ISTs. A Escola de Medicina da Universidade Federal de Minas Gerais (UFMG) reforça o papel da formação integral em sexualidade como instrumento fundamental de proteção à saúde ante dados alarmantes de Infecção Sexualmente Transmissível (IST) entre os jovens. Para ilustrar a situação, a instituição traz dados apurados pelo projeto PrEP 15-19 Minas, que avalia o uso de um método preventivo conhecido como Profilaxia Pré-Exposição ao HIV (PrEP) e que identificou que 13,64% dos jovens entre 15 e 19 anos que fazem parte do público-alvo do projeto testaram positivo para sífilis. 

Abuso. “Falar sobre educação sexual se tornou ainda mais importante agora, na pandemia, que restringiu a convivência ao ambiente familiar, e já se sabe que a maior parte desse tipo de abuso ocorre dentro de casa”, reforça a Escola de Medicina da UFMG em um artigo, citando que, de acordo com a Ouvidoria Nacional de Direitos Humanos, 73% dos abusos surgem dentro dos lares das vítimas. Pais e padrastos são os principais suspeitos em 40% das denúncias recebidas.

Deserto informativo 

O preconceito e o tabu que orbitam a temática tornam ainda mais difícil que a educação integral em sexualidade seja, efetivamente, posta em prática no país. Vale lembrar que, no Brasil, a Base Comum Curricular, documento que determina o conjunto de aprendizagens fundamentais da educação básica, apenas recomenda que o assunto seja discutido, de forma transversal, a partir do oitavo ano do ensino fundamental.
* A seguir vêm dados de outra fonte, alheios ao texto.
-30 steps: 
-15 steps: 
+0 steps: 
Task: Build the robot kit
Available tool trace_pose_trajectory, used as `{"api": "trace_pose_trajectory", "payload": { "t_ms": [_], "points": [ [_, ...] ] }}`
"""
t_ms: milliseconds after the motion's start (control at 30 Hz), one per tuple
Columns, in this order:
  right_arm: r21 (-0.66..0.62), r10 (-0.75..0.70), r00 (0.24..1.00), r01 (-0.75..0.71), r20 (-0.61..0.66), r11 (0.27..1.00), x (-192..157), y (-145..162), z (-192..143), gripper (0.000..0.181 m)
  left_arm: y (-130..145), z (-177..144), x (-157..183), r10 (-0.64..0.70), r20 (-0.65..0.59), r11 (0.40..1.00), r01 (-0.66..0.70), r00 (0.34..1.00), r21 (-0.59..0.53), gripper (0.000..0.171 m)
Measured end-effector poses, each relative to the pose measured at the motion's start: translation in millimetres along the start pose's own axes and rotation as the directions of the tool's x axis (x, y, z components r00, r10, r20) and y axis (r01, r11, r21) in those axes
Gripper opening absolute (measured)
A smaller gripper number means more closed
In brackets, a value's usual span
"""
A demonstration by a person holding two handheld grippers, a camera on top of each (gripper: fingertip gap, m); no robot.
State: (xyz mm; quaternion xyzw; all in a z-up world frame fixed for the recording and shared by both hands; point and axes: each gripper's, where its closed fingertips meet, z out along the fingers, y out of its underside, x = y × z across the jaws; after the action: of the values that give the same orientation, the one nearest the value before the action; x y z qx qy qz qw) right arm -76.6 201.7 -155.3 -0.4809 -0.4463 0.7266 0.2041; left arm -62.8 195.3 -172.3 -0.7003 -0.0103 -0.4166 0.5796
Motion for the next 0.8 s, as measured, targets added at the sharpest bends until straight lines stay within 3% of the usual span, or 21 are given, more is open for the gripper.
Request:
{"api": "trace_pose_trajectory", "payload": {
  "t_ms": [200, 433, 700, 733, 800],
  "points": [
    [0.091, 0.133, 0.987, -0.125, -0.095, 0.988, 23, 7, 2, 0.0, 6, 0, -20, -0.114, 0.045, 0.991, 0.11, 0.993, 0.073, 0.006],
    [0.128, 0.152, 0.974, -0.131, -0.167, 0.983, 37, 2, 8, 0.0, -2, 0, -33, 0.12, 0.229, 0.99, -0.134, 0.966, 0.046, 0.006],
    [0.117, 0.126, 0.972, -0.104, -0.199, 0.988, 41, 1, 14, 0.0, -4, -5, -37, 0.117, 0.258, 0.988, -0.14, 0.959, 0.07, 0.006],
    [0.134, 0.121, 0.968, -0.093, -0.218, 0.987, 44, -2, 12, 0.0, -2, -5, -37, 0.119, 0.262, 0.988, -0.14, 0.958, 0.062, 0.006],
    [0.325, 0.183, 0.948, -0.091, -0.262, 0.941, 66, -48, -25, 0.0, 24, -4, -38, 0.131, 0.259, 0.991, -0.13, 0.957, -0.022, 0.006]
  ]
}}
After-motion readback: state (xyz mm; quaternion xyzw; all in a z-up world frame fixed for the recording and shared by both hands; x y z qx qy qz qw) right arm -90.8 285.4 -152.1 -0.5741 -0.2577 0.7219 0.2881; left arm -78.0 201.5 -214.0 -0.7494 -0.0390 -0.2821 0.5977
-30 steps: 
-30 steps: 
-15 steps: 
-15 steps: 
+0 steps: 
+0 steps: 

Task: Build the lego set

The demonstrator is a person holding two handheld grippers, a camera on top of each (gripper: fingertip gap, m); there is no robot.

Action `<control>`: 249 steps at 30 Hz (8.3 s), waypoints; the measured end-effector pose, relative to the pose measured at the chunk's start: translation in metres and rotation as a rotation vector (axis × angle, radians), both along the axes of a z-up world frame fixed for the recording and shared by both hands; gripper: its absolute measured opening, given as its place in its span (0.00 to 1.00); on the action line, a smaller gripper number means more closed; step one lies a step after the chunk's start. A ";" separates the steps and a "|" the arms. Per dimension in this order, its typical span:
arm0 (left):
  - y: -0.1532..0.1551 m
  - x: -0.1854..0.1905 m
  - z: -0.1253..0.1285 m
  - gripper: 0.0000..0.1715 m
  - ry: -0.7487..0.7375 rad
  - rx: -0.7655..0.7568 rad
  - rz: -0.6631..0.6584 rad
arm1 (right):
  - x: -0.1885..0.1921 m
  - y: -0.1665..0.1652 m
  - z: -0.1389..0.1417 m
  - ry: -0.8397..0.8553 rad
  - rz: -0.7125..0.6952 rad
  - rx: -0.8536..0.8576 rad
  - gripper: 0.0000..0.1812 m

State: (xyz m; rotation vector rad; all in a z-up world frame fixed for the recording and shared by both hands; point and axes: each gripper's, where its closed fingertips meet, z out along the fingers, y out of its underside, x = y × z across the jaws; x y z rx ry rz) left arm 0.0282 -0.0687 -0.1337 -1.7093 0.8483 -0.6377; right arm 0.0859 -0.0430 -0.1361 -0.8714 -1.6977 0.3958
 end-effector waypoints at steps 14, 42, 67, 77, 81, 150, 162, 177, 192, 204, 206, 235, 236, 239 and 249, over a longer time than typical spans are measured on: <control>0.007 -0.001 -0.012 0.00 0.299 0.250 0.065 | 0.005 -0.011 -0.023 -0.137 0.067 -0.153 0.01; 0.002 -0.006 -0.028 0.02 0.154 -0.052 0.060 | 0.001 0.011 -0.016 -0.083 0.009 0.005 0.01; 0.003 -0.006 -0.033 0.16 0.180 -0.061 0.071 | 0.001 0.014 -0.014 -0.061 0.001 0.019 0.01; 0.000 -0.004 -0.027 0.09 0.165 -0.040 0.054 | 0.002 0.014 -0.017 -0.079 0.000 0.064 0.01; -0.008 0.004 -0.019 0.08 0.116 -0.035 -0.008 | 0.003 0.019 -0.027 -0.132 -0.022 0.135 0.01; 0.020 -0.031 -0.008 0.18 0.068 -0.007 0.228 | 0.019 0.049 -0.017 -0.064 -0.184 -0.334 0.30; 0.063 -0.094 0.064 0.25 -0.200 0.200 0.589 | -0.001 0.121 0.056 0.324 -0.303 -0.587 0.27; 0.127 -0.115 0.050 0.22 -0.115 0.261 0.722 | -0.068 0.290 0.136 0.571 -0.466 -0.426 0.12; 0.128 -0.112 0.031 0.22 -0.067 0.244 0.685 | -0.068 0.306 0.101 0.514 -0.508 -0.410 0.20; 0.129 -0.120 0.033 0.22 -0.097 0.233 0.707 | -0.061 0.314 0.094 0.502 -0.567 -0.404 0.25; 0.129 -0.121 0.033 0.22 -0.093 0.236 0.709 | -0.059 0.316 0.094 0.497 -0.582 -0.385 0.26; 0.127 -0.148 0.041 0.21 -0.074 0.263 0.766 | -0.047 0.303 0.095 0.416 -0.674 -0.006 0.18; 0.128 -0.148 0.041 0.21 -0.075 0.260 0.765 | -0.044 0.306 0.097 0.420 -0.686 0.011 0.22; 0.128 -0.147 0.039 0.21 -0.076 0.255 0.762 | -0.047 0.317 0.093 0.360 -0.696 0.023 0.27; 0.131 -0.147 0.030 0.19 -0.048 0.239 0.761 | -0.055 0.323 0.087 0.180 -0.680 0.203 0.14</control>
Portanto, o país não tem ainda diretrizes claras para o tema. 

O cenário é o completo avesso do que recomendam especialistas, como a consultora em sexualidade Aline Bicalho. Para ela, idealmente, as discussões deveriam ser outras, pois a efetividade da educação sexual como fator de proteção da infância já é, há muito, um consenso entre estudiosos. 

Aline destaca que, embora muitos associem aulas que têm como foco a sexualidade como algo restrito a tópicos da biologia, como reprodução e ISTs, o assunto é mais amplo e diz respeito a situações do cotidiano. Devem entrar em pauta, por exemplo, temas como consentimento e diversidade. “Nós não somos seres apenas biológicos. Somos muito mais complexos do que isso. Nossas relações são baseadas em afetividade, em proximidade, em respeito, em autoestima… E esses assuntos devem ser abordados tanto em casa como na escola. Até porque, se não educamos nossos filhos, eles vão buscar essas informações em outras fontes, seja na rua, na internet ou entre amigos, o que não é o ideal”, sinaliza. 

A consultora destaca que essas conversas deveriam acontecer com naturalidade. Não se trata, portanto, de ter uma conversa cerimoniosa e isolada, mas de se mostrar aberto ao diálogo constantemente. “Alguns desses fundamentos, nós podemos ensinar por diversos meios. Quando dizemos para a criança que ela não precisa emprestar o brinquedo dela, mas que as outras crianças também só vão emprestar se quiserem, estamos falando sobre consentimento, estamos ensinando-as a entender que não é não”, assegura.